▸ **WHAT THE TASK REQUIRES**
Word for word, copy all the data and drop the pictures.

▸ **DATA**
# # # #

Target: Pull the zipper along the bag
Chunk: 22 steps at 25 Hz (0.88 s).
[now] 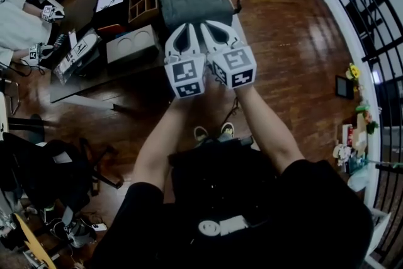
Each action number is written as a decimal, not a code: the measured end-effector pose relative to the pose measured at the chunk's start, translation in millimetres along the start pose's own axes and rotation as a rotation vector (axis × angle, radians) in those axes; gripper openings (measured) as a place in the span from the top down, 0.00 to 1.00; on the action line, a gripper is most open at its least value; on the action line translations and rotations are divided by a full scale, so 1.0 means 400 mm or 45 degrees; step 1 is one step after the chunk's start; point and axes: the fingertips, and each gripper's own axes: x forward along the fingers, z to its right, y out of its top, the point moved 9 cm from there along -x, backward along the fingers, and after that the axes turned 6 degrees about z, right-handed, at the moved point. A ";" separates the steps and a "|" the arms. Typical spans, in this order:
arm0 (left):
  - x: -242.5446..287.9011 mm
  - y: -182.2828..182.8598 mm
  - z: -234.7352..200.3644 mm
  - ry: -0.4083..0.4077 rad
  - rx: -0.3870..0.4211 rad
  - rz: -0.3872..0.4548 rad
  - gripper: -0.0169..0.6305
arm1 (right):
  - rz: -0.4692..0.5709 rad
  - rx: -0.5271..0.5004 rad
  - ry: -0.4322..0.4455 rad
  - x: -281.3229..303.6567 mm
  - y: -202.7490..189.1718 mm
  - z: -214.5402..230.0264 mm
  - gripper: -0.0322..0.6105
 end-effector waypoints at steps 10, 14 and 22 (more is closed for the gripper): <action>0.019 0.001 0.002 -0.016 -0.016 0.010 0.97 | 0.000 -0.033 -0.008 0.009 0.005 0.015 0.94; 0.033 -0.003 0.001 -0.018 -0.016 0.008 0.97 | -0.011 -0.027 -0.009 0.018 0.001 0.025 0.94; 0.049 -0.006 -0.006 -0.010 -0.022 0.004 0.97 | -0.017 -0.028 -0.003 0.034 -0.001 0.034 0.94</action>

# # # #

▸ **OUTPUT OF THE TASK**
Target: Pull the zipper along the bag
Chunk: 22 steps at 25 Hz (0.88 s).
[now] 
Each action number is written as a decimal, not a code: the measured end-effector pose relative to the pose measured at the chunk's start, translation in millimetres along the start pose's own axes and rotation as a rotation vector (axis × angle, radians) in those axes; gripper openings (measured) as a place in the span from the top down, 0.00 to 1.00; on the action line, a gripper is most open at its least value; on the action line translations and rotations are divided by a full scale, so 1.0 means 400 mm or 45 degrees; step 1 is one step after the chunk's start; point and axes: the fingertips, and each gripper's own axes: x forward along the fingers, z to its right, y out of its top, the point moved 9 cm from there along -x, backward along the fingers, and after that the axes turned 6 degrees about z, right-handed, at the moved point. A ";" separates the steps and a "|" the arms. Typical spans, in this order:
arm0 (left):
  - x: -242.5446..287.9011 mm
  - y: -182.2828..182.8598 mm
  - z: -234.7352..200.3644 mm
  - ry: -0.4083..0.4077 rad
  - rx: -0.3870..0.4211 rad
  - rz: -0.3872..0.4548 rad
  - gripper: -0.0169..0.6305
arm1 (right):
  - rz: -0.4692..0.5709 rad
  - rx: -0.5271..0.5004 rad
  - ry: -0.4322..0.4455 rad
  - x: -281.3229..303.6567 mm
  - y: -202.7490..189.1718 mm
  - z: -214.5402..230.0264 mm
  - gripper: -0.0322..0.6105
 end-effector waypoints at steps 10, 14 and 22 (more is closed for the gripper): <action>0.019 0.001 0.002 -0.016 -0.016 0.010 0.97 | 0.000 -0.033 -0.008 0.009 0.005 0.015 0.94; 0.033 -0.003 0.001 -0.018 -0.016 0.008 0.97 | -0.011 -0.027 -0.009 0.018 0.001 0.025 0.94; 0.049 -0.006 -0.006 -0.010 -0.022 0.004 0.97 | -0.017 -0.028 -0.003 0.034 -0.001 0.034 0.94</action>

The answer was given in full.